• **TASK DETAILS**: Within the material below, locate the line with "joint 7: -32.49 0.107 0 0" and the line with "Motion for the", then return those two lines and all lines between them, exactly as written.

• **THE DATA**:
________

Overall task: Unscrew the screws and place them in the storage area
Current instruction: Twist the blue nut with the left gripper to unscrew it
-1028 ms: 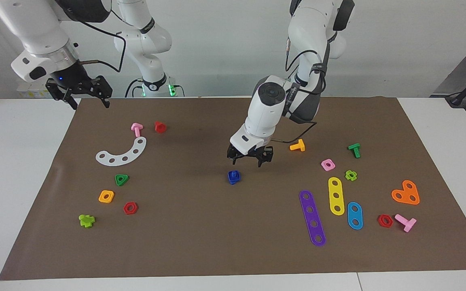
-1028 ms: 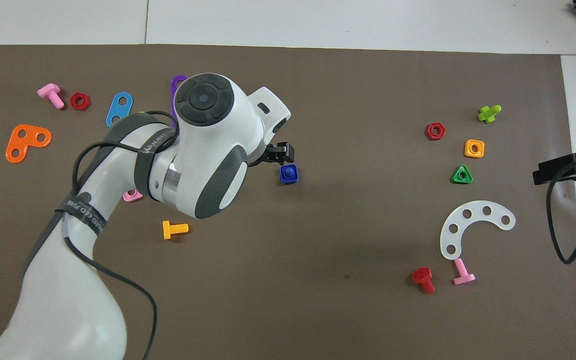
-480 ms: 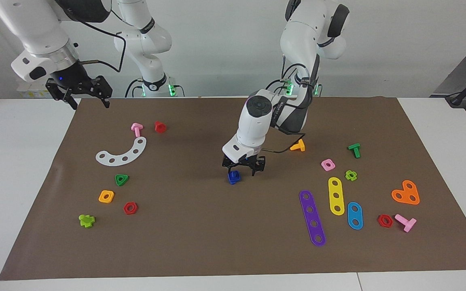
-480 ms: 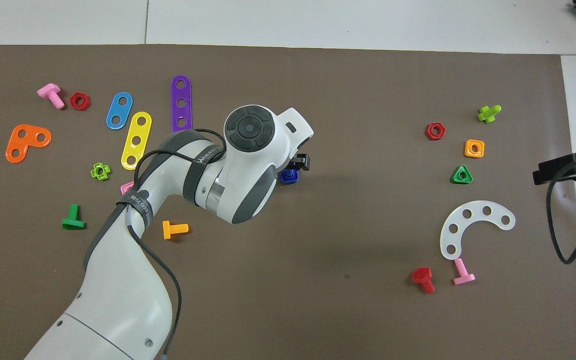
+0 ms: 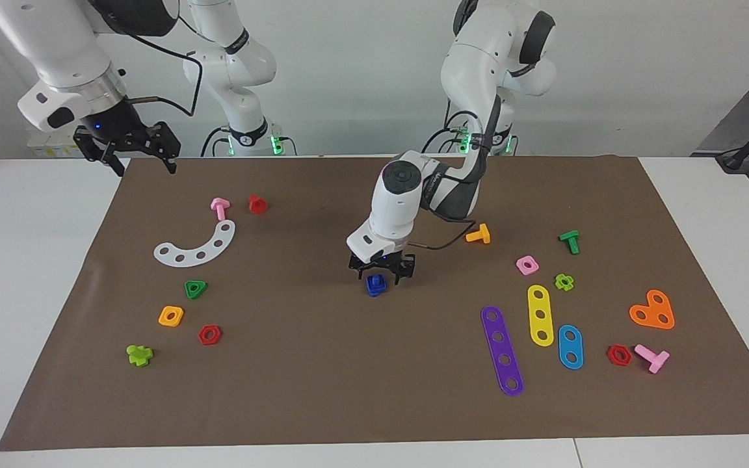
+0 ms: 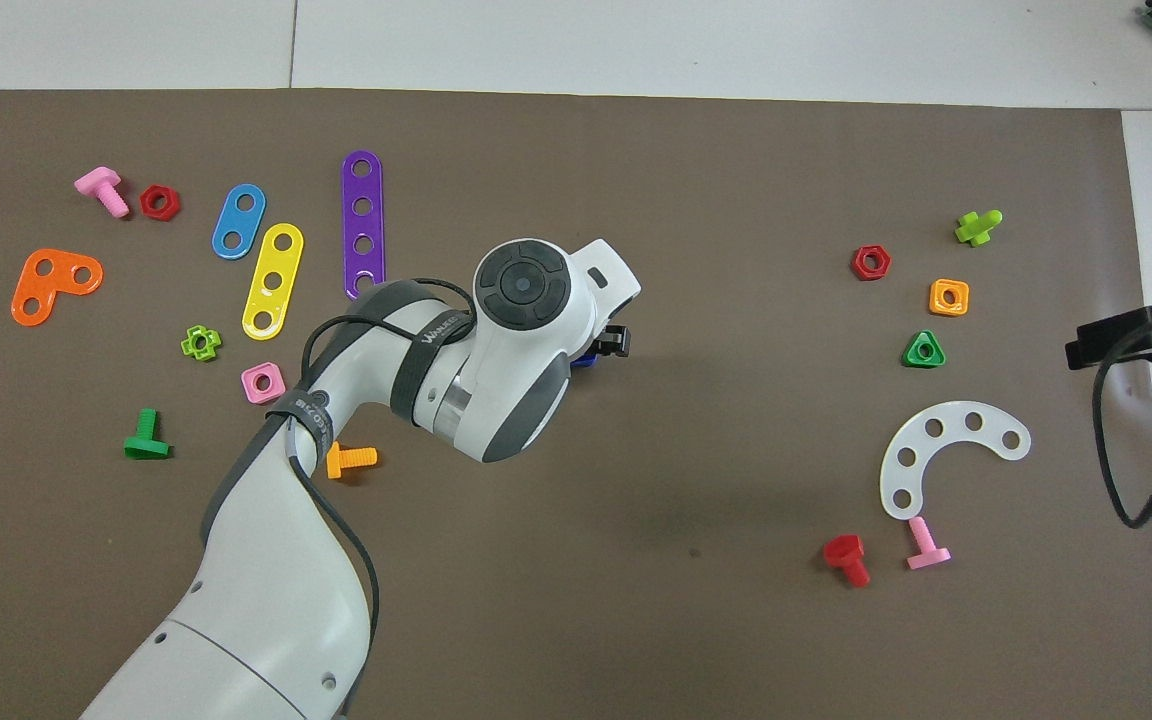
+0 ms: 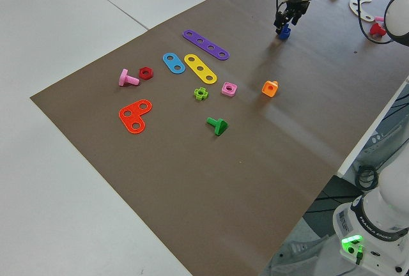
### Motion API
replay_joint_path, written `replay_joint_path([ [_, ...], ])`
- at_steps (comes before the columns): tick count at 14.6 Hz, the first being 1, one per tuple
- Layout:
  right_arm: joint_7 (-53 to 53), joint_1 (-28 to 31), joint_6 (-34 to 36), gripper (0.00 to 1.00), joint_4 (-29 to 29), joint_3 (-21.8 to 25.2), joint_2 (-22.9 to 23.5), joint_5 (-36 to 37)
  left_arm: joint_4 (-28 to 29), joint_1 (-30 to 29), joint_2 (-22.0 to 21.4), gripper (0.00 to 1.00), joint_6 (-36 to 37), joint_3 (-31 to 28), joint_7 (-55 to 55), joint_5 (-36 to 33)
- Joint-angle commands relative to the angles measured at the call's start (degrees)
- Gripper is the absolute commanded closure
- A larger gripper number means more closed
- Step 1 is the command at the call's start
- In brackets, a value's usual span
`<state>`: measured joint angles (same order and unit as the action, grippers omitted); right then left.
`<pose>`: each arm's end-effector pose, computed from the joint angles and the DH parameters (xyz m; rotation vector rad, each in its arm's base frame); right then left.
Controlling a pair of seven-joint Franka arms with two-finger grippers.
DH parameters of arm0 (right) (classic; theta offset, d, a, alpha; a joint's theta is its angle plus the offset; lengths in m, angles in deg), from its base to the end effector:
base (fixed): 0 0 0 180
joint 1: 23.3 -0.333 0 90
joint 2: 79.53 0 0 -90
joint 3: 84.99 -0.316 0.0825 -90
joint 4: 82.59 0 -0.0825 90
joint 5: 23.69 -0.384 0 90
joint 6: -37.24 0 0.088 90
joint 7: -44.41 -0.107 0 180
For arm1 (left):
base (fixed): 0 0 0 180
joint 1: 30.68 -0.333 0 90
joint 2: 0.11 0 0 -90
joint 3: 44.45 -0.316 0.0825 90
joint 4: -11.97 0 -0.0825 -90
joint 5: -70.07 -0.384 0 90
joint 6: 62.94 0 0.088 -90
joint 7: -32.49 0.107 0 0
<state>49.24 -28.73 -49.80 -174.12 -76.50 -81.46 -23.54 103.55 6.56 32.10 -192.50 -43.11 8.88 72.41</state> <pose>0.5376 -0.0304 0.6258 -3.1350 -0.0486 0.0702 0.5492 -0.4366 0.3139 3.0289 -0.3539 0.0962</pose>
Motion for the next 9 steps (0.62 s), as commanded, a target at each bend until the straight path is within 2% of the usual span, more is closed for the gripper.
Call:
replay_joint_path([
  [1,1.06,0.5,0.02,0.0,-0.32,-0.31,-0.36,-0.86,-0.35,1.6,1.28,0.08,-1.04,-1.08,-0.38,-2.34],
  [5,1.15,0.5,0.02,0.0,-0.32,-0.31,-0.36,-0.86,-0.79,1.6,1.36,0.14,-0.78,-1.08,-0.38,-2.25],
  [9,1.15,0.5,0.02,0.0,-0.32,-0.31,-0.36,-0.86,-2.46,1.51,2.07,0.15,-0.17,-1.08,-0.38,-2.34],
])
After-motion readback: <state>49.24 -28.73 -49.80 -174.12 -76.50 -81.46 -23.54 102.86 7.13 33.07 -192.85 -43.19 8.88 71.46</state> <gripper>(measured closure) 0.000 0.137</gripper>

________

• **ANSWER TO THIS PROBLEM**:
joint 7: -32.49 0.107 0 0
<state>49.24 -28.73 -49.80 -174.12 -76.50 -81.46 -23.54 103.55 6.56 32.10 -192.50 -43.11 8.88 72.41</state> <pose>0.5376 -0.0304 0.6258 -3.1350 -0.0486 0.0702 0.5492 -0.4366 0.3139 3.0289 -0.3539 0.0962</pose>
Motion for the next 9 steps (0.62 s), as commanded, a target at each bend until the straight path is within 2% of the usual span, more is closed for the gripper.

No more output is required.